Gold Has Two Fundamentals Going for It
There’s been a lot of focus on inflation and interest rates and how they will impact the gold market in the coming months. But gold has two fundamentals going for it that aren’t getting nearly the same kind of attention.
Simple supply and demand.
An article recently published in Investment News noted that growing demand for the yellow metal in emerging markets, coupled with a limited capacity for new production, bode well for gold moving forward.
The jewelry market makes up roughly two-thirds of the demand for gold, and much of that comes from emerging markets such as India and China. State Street Global Advisors head of gold strategy George Milling-Stanley said, “We’re seeing that economic growth is fastest in the parts of the world that like gold the most.”
In December, World Gold Council chief market strategist John Reade said he expects gold to shine in 2018. One of the reasons he focused on was economic growth in India and China, the world’s leading consumers of gold.
Our research shows that continued economic growth underpins gold demand.
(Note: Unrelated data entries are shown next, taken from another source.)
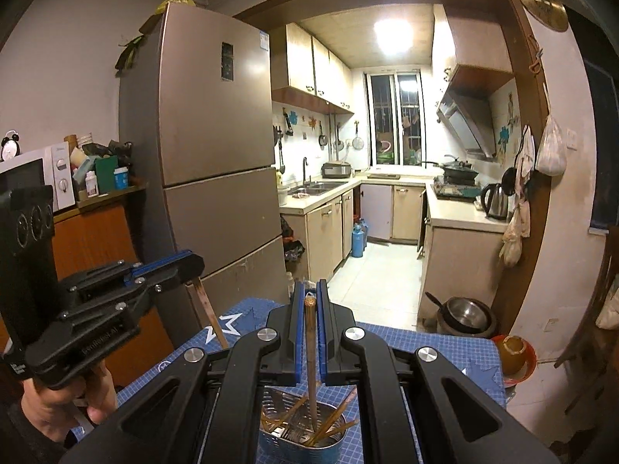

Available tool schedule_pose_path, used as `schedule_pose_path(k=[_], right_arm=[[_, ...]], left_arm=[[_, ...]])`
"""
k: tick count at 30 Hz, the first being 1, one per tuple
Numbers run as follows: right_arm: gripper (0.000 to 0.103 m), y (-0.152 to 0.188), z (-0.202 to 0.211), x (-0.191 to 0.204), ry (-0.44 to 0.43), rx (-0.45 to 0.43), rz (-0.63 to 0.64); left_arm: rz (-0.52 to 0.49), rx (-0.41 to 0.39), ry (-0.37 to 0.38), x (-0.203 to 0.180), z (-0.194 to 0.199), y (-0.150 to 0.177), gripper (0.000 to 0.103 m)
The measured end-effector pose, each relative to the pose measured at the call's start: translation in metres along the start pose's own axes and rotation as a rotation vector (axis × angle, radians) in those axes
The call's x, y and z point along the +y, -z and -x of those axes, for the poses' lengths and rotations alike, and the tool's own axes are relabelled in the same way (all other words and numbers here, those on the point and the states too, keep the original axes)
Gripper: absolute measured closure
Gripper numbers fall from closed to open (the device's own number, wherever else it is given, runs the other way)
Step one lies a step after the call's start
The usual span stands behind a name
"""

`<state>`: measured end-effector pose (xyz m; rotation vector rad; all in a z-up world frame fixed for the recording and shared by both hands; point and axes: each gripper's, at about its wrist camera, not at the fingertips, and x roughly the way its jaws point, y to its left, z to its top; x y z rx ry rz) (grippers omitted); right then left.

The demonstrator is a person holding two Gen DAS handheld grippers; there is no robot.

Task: Organize utensils
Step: 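Carry both held chopsticks over the teal holder and lower them in, then open both grippers to release the chopsticks into the holder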

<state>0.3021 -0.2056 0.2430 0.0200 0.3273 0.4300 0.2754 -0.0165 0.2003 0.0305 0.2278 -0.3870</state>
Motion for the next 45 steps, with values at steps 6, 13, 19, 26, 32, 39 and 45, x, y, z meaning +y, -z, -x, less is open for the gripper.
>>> schedule_pose_path(k=[6,13,19,26,32,39,45], right_arm=[[0.096,0.015,-0.018,-0.01,0.002,0.033,-0.023],[0.096,0.027,-0.033,-0.006,0.0,0.066,-0.011],[0.096,0.034,-0.039,-0.004,0.005,0.071,-0.009],[0.074,0.035,-0.034,-0.003,0.033,0.049,0.006],[0.07,0.035,0.005,0.011,0.064,-0.014,0.034],[0.05,0.124,0.132,0.064,0.084,-0.134,0.082],[0.058,0.274,0.154,0.11,0.084,0.039,-0.011]], left_arm=[[-0.002,0.017,-0.01,0.005,-0.006,0.005,0.099],[0.009,0.039,-0.016,0.01,-0.013,0.009,0.099],[0.011,0.068,-0.021,0.009,-0.022,0.018,0.098],[0.014,0.079,-0.042,0.01,-0.022,0.023,0.06],[0.003,0.049,-0.056,0.007,0.003,0.018,0.056],[-0.082,-0.019,-0.074,-0.004,0.114,0.06,0.043],[-0.093,0.124,-0.058,-0.015,0.161,0.165,0.043]])
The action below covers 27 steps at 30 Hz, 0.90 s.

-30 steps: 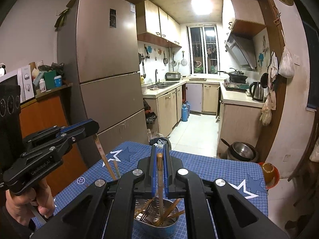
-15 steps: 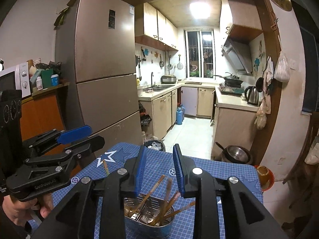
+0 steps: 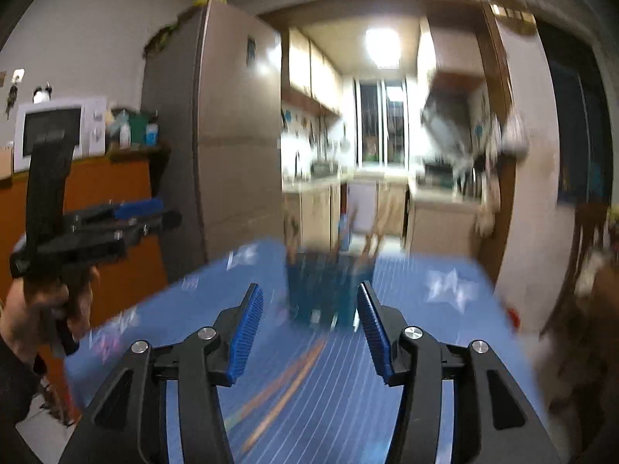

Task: Organize utensils
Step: 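Open both grippers to release the chopsticks into the holder, then return both grippers to the last two chopsticks and close each on one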

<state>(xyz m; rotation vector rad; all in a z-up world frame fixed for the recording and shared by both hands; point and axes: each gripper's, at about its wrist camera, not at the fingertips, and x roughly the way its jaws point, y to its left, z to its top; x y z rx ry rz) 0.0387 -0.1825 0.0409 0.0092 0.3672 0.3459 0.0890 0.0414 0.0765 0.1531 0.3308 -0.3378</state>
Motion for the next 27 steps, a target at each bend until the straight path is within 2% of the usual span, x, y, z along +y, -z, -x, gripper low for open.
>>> schedule_pose_path(k=[2,4,6,10,16,20,27], right_arm=[[0.072,0.036,-0.008,0.011,-0.017,0.083,-0.046],[0.076,0.062,-0.019,0.023,-0.018,0.159,-0.063],[0.078,0.079,-0.03,0.031,-0.007,0.211,-0.08],[0.079,0.088,-0.045,0.04,0.019,0.259,-0.091],[0.079,0.094,-0.066,0.038,-0.005,0.344,-0.156],[0.083,0.088,-0.077,0.04,-0.003,0.376,-0.149],[0.093,0.089,-0.085,0.046,0.05,0.377,-0.112]], left_arm=[[0.0,0.062,0.008,-0.006,-0.003,0.03,0.043],[0.065,0.138,0.041,-0.005,-0.014,0.057,0.043],[0.077,0.187,0.042,-0.009,-0.024,0.076,0.043],[0.074,0.27,0.079,-0.02,-0.039,0.101,0.043],[0.099,0.403,0.133,-0.023,-0.046,0.133,0.043],[0.09,0.435,0.141,-0.027,-0.048,0.144,0.043],[0.107,0.449,0.156,-0.031,-0.053,0.152,0.043]])
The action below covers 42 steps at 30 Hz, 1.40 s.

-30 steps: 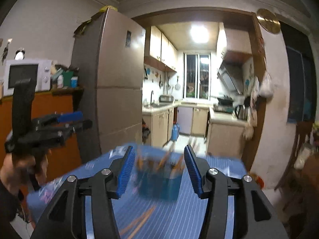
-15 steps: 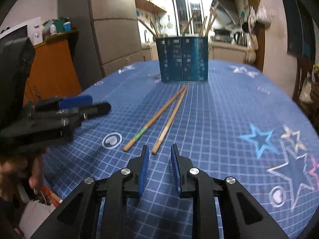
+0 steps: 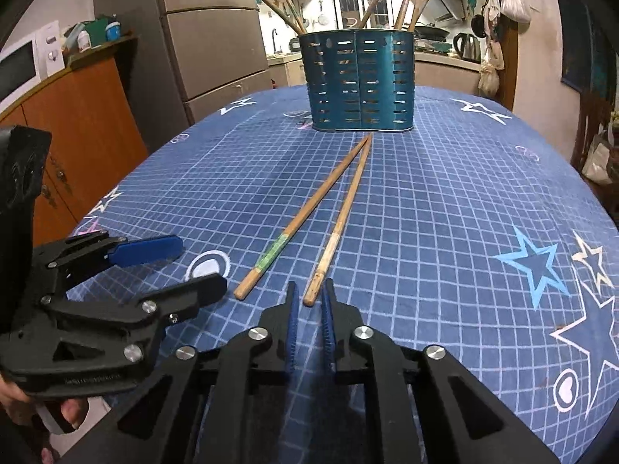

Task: Organize utensils
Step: 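Return both grippers to the last two chopsticks and close each on one, then carry both chopsticks over the teal holder and lower them in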

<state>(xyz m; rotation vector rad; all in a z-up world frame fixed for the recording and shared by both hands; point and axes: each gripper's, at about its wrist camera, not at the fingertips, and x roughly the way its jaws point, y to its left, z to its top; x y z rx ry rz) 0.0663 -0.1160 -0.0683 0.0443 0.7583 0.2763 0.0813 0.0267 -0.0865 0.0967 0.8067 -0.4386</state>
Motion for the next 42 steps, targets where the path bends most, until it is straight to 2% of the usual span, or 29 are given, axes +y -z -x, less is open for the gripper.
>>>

As incomes rise, demand for gold jewelry and gold-containing technology, such as smartphones and tablets, rises. Income growth also spurs savings, helping increase demand for gold bars and coins.”
According to the 2018 World Economic League Table, India will leapfrog France and England in 2018 to become the world’s fifth largest economy in dollar terms. The report also predicted China will overtake the US as the world’s biggest economy in 2032.
China and India rank as the number one and two gold consuming countries in the world. It stands to reason that strong economic growth and rising income in these Asian nations will boost demand for gold.
On the other side of the coin, gold mine production is falling off. Milling-Stanley told Investment News said he expects that trend to continue.
While mining companies would like to see growth in new production, they are barely seeing enough to sustain current production. Production peaked in 2014, and it’s likely to decline for the foreseeable future.”
Global gold production plateaued in 2017, and Chinese output hit a record low. Global mine production rose by just a paltry 5.7 tons in 2017, according to data compiled by the World Gold Council. That represented the smallest increase since 2008.
Investment News pointed out that mining companies can’t just snap their fingers and ramp up output as demand increases.
It can take years to identify a new mine site, get clearances to open the mine and begin production. And recently, new gold discoveries have been rare.”
According to SRSrocco, the world’s largest gold mining company forecasts declining production over the next two years. Barrick Gold’s 2017 yearend report predicted production will decrease from 5.3 million ounces in 2017 to 4.7 million ounces in 2018. The 2019 forecast is even lower – 4.4 million ounces.
SRSrocco put together a graph tracking production for the top-four gold producers (Barrick, Newmont, AngloGold & Goldcorp) since 2011, including forecasts for the next two years. You will note a pretty consistent downward trend.
If these forecasts hold, we are looking at a 23% drop in output over less than a decade.
Gold mining companies have not been investing in exploration or developing new mines. Capital expenditures for the big four dropped 75% between 2012 and 2016, falling from $14.3 billion to $3.6 billion. There was increased spending to $4.5 billion last year, but it was still half of what it was in 2011.
And there is also the possibility that the world has reached or is close to “peak gold.” That’s the point where the amount of gold mined out of the earth will begin to shrink every year, rather than increase, as it has done pretty consistently since the 1970s. During the Denver Gold Forum last September, the World Gold Council chairman said he thinks the world may have already reached that point. There are certainly signs pointing in that direction. As we reported in January, South Africa could run out of gold within four decades. Analysts say that at current production levels, South Africa has only 39 years of accessible gold reserves remaining.
Of course, technology advances and new discoveries make predicting peak gold an imprecise science, but plateauing production numbers do lend some credibility to those predicting declining output in the future. At the least, it seems pretty certain based on forecasts by biggest mining companies that we are looking at lower output numbers over the next few years.
When we look at the future of gold, it’s easy to get caught up in the latest geopolitical turmoil or the most recent policy pronouncement by the Federal Reserve. Of course, these events in the news cycle are important. But investors should never lose sight of the most basic fundamentals – supply and demand. The gold industry may well be entering a long-term — and possibly irreversible — period of less available gold. As mining companies find it more difficult to pull gold out of the earth, it will mean less gold for refiners to produce for the consumer market. Remember, gold gets its value from its scarcity.